Challenges with non-standard DVC Pipeline

In my current project it is very important to do leave one out experiments. To test if our trained networks are applicable to previously unknown datasets.

For this I have created the following dvc pipeline.

<params.yaml>

train_datasets:
  - abc
  - efg

test_datasets:
  - xyz

<dvc.yaml>

prepare_train_data:
  matrix:
    dataset: ${train_datasets}
  cmd: ...
  outs:
    - train_data/${item.dataset}

train_model:
  deps:
    - train_data
  cmd: ...
  outs:
    - saved_model

test_model:
  matrix:
    dataset: ${test_datasets}
  deps:
    - saved_model
  cmd: ...
  outs: ...

In practice preparation and testing consist of more substeps but this should suffice for now.
In practice the set of train_datasets changes regularly, single datasets are added or removed, while data preparation is time-consuming and recreating the individual preparations for each dataset from cache is extremely helpful.

With this simple pipeline I faced the following challenges:

Challenge 1:
If I remove a dataset from “train_datasets” the outputs of data preparation remain in the “train_data” folder, as the corresponding templated stage is no longer run and thus outputs are not removed. Thus the hash of the “train_data” folder changes and model training is rerun unnecessarily.

Thus I introduced an additional “clear_train_data” stage at the beginning of my pipeline:

clear_train_data:
  cmd: rm -rf train_data
  always_changed: true

This works fine as long as I use a simple “dvc repro” call to execute my pipeline.

Challenge 2:
However if I provide a target

dvc repro train_model

The clear_data_stage is no longer executed as it is not tied to the dvc dag of the train_model stage.
(I guess this is intended. Although I have to admit that the documentation is not explicit here. At first I understood that --always-changed stages are executed upon any dvc repro call)

So I adjusted my clean_train_data stage to attach it to the dvc dag:

clear_train_data:
  cmd: rm -rf train_data && mkdir train_data && touch train_data/cleaned.txt
  outs:
     - train_data/cleaned.txt
  always_changed: true

I do not like this solution but at least now “clear_train_data” is run even if I use “dvc repro train_model”

Challenge 3:
Even if “clear_train_data” is the first stage of my pipeline upon “dvc repro [targets]” is not always executed first. So train data might be added to “train_data” repo and later on cleaned by the “clean_train_data” stage.

So I added another artificial dependency to prepare_train_data

prepare_train_data:
  matrix:
    dataset: ${train_datasets}
  deps:
    - train_data/cleaned.txt
  cmd: ...
  outs:
    - train_data/${item.dataset}

This seems to work for now.
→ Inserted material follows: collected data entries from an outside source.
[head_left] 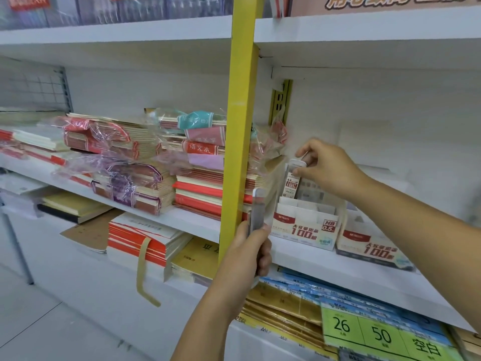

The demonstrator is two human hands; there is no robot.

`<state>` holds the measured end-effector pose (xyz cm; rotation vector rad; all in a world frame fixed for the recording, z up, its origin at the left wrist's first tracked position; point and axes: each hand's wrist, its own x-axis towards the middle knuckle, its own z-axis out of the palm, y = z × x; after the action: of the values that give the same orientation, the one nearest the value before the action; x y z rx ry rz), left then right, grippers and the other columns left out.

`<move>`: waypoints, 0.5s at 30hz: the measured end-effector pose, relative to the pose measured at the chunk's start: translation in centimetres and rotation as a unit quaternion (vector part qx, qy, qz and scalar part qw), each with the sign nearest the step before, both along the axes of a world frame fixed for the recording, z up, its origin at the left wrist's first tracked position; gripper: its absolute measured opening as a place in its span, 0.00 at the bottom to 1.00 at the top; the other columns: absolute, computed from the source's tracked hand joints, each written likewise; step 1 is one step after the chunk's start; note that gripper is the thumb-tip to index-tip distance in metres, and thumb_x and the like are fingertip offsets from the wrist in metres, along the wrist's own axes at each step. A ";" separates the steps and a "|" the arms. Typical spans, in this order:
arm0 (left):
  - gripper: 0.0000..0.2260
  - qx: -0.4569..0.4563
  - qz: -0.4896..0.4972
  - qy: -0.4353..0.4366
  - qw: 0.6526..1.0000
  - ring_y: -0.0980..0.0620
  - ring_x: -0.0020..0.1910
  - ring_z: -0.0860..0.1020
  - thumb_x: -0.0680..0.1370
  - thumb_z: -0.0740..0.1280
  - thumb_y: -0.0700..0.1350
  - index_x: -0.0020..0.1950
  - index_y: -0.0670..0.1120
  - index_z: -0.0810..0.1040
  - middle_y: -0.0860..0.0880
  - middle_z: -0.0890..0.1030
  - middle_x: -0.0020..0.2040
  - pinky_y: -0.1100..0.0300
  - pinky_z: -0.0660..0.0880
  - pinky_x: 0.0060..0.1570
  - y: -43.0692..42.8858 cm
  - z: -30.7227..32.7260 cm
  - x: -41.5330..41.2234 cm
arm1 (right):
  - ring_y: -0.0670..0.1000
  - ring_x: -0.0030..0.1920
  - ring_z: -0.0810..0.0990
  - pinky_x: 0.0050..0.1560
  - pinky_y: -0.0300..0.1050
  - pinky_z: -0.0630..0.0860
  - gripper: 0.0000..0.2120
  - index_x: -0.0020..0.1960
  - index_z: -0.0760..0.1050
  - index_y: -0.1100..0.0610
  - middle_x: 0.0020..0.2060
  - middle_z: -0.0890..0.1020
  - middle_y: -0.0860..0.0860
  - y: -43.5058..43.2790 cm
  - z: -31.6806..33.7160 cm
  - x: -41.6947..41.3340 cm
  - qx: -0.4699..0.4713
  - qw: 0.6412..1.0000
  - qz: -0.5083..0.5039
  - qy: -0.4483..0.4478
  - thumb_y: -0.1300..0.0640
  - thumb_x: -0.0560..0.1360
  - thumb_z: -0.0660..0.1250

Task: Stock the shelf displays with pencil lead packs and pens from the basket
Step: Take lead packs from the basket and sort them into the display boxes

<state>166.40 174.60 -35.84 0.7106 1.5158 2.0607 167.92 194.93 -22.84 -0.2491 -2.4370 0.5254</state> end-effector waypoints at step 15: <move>0.08 -0.004 -0.020 0.080 0.997 0.55 0.35 0.79 0.82 0.65 0.49 0.59 0.49 0.79 0.48 0.86 0.44 0.62 0.72 0.32 -0.6 1.1 1.8 | 0.38 0.34 0.79 0.35 0.29 0.72 0.11 0.59 0.78 0.40 0.38 0.82 0.34 -5.3 -2.0 6.9 -0.096 0.981 0.162 -0.049 0.49 0.78 0.66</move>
<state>168.16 174.03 -34.71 0.9152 1.5818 2.0089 174.81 189.60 -24.87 0.0475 -2.5371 0.9120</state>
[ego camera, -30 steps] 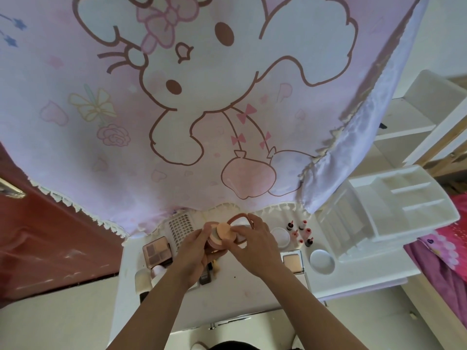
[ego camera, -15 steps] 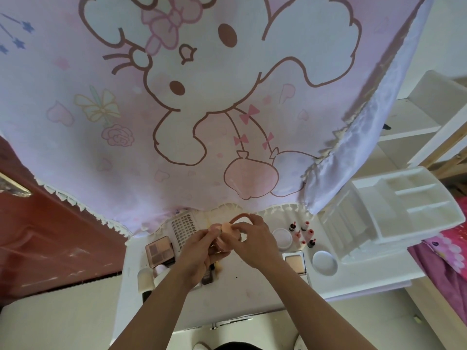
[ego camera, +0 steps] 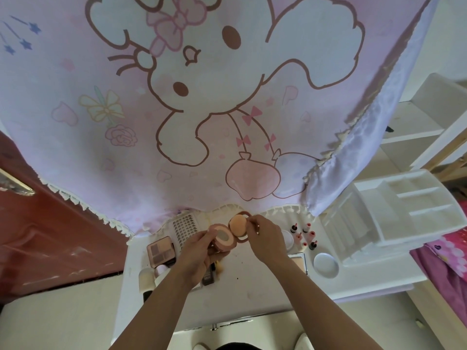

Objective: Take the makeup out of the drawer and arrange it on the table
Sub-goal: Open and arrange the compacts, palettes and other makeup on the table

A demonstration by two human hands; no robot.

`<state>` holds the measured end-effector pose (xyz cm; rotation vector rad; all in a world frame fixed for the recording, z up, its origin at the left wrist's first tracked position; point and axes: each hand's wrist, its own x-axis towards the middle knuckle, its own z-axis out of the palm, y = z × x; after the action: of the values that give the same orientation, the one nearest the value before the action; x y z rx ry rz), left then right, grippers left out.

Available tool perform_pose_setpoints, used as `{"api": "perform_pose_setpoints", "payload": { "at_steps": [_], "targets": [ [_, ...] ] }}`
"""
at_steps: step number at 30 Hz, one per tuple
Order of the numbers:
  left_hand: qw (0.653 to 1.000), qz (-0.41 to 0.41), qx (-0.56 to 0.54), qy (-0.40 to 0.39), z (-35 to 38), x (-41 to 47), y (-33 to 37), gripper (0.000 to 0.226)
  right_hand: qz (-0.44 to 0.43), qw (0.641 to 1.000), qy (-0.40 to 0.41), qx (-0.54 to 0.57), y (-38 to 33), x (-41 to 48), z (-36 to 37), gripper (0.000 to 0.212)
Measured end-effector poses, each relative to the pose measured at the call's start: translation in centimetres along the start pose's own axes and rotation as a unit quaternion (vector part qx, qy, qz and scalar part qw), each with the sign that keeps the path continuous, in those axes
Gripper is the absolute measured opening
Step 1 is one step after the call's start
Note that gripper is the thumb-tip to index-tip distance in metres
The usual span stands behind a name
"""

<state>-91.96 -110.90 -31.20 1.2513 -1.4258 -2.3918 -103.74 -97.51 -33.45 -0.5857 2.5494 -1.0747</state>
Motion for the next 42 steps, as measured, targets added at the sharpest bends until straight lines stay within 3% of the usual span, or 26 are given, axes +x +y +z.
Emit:
{"api": "perform_pose_setpoints", "payload": {
  "at_steps": [10, 16, 21, 28, 34, 39, 42],
  "targets": [
    [1.0, -0.003, -0.01, 0.012, 0.2, 0.1, -0.4, 0.024, 0.008, 0.998, 0.037, 0.052, 1.0, 0.0, 0.3, 0.02],
    [0.999, -0.024, -0.039, 0.013, -0.1, 0.9, -1.5, 0.023, 0.107, 0.968, 0.014, 0.227, 2.1, 0.3, 1.0, 0.028],
    [0.991, -0.104, 0.081, -0.016, -0.2, 2.1, -3.9, 0.024, 0.128, 0.953, -0.011, 0.276, 4.5, 0.0, 0.8, 0.016],
    [0.984, -0.169, 0.06, 0.017, 2.4, 5.2, -10.4, 0.027, 0.231, 0.949, -0.068, 0.202, 10.6, -1.5, 0.7, 0.035],
    [0.979, -0.181, 0.08, 0.048, 4.5, 7.1, -15.6, 0.038, 0.229, 0.968, -0.088, 0.05, 14.5, -4.0, 1.2, 0.035],
    [0.973, -0.137, 0.173, 0.074, 5.1, 7.7, -17.2, 0.034, 0.23, 0.964, -0.133, 0.005, 16.2, -5.1, 2.9, 0.034],
    [0.94, -0.086, 0.322, 0.076, 5.2, 7.6, -17.2, 0.026, 0.212, 0.968, -0.136, -0.002, 16.2, -5.0, 3.9, 0.028]
  ]
}}
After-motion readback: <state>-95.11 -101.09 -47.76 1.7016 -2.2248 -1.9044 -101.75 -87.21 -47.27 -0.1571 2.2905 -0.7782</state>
But it is clearly no straight forward solution.

Thus I would like to ask if you have any other suggestions how to setup my pipeline?

As you mention, it’s not straightforward, but it makes sense for your setup.

Thank you very much for the feedback. I greatly appreciate the confirmation from a more experienced developer, regarding this pipeline configuration.